::: Task data :::

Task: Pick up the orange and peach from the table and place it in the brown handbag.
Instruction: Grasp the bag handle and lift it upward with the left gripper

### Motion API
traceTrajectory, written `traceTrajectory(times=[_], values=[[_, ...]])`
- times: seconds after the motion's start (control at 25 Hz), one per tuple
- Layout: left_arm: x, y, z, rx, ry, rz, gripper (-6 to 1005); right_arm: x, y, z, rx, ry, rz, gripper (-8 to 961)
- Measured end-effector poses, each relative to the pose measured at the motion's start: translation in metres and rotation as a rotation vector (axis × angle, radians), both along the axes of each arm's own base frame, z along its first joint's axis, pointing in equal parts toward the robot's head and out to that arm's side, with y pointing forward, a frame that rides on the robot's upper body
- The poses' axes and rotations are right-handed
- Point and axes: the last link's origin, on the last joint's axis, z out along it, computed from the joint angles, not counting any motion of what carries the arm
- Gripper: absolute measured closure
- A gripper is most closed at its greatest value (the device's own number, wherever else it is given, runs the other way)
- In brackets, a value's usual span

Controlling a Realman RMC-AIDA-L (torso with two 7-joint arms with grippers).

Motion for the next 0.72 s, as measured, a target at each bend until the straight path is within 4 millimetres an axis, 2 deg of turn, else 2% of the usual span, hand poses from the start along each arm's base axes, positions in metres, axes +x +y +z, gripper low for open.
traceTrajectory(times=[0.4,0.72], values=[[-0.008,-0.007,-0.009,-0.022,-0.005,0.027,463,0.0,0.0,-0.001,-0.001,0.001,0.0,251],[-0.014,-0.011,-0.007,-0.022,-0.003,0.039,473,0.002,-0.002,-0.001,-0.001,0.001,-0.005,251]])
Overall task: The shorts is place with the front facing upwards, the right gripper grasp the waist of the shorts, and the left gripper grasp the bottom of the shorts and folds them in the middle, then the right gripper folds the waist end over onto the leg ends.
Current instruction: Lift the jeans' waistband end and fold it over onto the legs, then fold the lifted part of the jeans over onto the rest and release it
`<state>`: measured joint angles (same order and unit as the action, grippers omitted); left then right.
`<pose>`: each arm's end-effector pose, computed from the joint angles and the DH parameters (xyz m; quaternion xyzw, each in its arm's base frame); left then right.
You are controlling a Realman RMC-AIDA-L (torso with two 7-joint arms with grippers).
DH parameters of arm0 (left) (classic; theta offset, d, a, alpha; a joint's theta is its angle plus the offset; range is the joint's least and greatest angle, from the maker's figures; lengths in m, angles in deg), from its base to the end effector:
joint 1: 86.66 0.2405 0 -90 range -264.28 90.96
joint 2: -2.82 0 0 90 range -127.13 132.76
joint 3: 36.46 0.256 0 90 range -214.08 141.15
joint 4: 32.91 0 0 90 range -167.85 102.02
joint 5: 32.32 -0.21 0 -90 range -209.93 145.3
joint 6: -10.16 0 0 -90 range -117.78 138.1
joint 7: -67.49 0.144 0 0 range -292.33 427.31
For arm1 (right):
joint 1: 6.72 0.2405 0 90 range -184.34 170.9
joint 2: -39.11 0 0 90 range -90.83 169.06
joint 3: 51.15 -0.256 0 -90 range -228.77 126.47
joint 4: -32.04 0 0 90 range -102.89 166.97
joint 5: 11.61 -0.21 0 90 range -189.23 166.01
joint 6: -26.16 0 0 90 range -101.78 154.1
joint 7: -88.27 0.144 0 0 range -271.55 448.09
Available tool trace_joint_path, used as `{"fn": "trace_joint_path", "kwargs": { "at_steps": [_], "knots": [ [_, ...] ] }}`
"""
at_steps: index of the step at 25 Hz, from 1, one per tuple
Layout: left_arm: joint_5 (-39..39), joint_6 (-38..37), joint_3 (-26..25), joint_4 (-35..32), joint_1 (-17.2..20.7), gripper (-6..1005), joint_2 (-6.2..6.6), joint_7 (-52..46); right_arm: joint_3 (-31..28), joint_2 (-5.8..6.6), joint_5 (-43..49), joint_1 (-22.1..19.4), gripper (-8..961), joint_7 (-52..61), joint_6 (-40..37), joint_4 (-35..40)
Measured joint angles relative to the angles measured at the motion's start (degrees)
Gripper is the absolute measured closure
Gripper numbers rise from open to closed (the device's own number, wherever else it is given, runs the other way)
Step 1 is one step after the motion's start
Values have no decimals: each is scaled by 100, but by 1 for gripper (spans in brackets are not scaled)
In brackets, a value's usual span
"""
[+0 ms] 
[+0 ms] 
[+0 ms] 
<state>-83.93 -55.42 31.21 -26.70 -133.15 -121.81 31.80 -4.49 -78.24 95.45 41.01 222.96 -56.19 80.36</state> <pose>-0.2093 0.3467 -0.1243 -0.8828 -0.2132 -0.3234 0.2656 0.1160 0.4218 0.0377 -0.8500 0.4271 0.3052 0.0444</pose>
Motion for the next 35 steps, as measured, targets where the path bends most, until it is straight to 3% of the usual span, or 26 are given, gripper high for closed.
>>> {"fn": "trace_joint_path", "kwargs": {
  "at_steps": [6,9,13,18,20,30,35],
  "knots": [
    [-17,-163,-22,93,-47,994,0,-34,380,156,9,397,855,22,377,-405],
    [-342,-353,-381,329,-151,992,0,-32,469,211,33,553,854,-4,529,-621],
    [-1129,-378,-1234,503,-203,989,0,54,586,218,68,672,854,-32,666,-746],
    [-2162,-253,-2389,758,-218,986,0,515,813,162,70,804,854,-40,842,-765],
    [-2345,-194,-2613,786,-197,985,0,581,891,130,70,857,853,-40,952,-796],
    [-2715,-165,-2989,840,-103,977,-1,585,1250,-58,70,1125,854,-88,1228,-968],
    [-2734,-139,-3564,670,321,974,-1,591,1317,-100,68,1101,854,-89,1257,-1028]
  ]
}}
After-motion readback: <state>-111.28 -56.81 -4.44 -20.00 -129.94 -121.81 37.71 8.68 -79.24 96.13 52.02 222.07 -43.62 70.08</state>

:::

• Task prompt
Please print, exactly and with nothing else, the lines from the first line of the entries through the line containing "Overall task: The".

• Output for this exercise
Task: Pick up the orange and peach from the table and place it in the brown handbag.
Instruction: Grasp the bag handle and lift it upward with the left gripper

### Motion API
traceTrajectory, written `traceTrajectory(times=[_], values=[[_, ...]])`
- times: seconds after the motion's start (control at 25 Hz), one per tuple
- Layout: left_arm: x, y, z, rx, ry, rz, gripper (-6 to 1005); right_arm: x, y, z, rx, ry, rz, gripper (-8 to 961)
- Measured end-effector poses, each relative to the pose measured at the motion's start: translation in metres and rotation as a rotation vector (axis × angle, radians), both along the axes of each arm's own base frame, z along its first joint's axis, pointing in equal parts toward the robot's head and out to that arm's side, with y pointing forward, a frame that rides on the robot's upper body
- The poses' axes and rotations are right-handed
- Point and axes: the last link's origin, on the last joint's axis, z out along it, computed from the joint angles, not counting any motion of what carries the arm
- Gripper: absolute measured closure
- A gripper is most closed at its greatest value (the device's own number, wherever else it is given, runs the other way)
- In brackets, a value's usual span

Controlling a Realman RMC-AIDA-L (torso with two 7-joint arms with grippers).

Motion for the next 0.72 s, as measured, a target at each bend until the straight path is within 4 millimetres an axis, 2 deg of turn, else 2% of the usual span, hand poses from the start along each arm's base axes, positions in metres, axes +x +y +z, gripper low for open.
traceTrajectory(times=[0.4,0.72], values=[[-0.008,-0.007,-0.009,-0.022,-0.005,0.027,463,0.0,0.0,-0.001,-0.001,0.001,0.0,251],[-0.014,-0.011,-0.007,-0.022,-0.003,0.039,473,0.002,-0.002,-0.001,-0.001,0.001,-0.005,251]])
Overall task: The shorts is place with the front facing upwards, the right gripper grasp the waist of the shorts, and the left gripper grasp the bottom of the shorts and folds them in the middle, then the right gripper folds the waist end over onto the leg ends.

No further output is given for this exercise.